IAF jets stray into Pakistan airspace, Islamabad upset

Pakistan on Tuesday charged India with violating its airspace after two IAF MiG-21 fighter jets flew close to the Islamic Republic’s border in Punjab’s Fazilka sector on the Indian side, raising an alarm in Islamabad which reportedly scrambled its own warplanes as a countermeasure.

According to reports from Islamabad, Pakistani officials claimed that the incident took place over  Pattan district, about 200 km from Lahore, the capital of Punjab province, around 10.40 am. And they claimed that the two IAF jets had forayed nearly five km inside the country’s sovereign airspace for two minutes before returning to the Indian side.

The Pakistan Air Force (PAF) initiated prompt tactical action by scrambling two of its own fighter planes to ward off the intruders, officials were quoted as saying.

Meanwhile, the IAF clarified that its two supersonic planes were on a routine flying training sortie and these seem to have “flown close to the border.”  “It appears to be a technical violation.
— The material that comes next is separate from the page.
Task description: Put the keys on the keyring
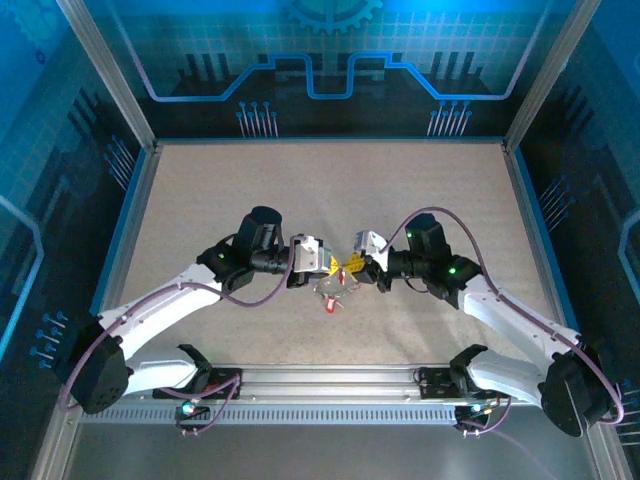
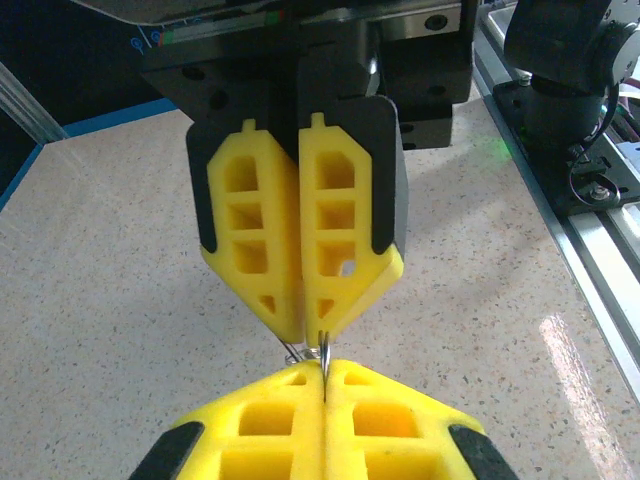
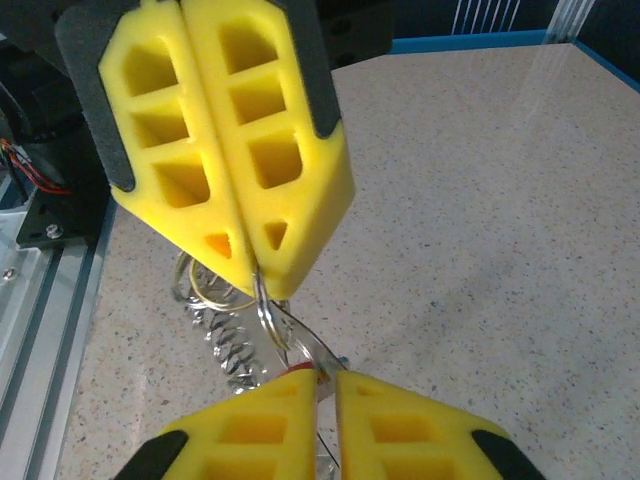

The same has been conveyed to the Pakistani  authorities,” IAF spokesperson Squadron Leader Priya Joshi said here.

The technical violation is a minor breach of an agreement on airspace violation prevention the two countries had inked in 1991, under which no combat jet of either side should fly 10 km near each other’s airspace and this included the Air Defence Identification Zones too.

The Union Ministry of External Affairs  (MEA), meanwhile, said there was no information on airspace violation at the diplomatic level, though, the Pakistan Foreign Office claimed that it had taken up the matter with the Indian High Commission in Islamabad and asked India to respect all existing bilateral agreements and confidence building measures (CBMs).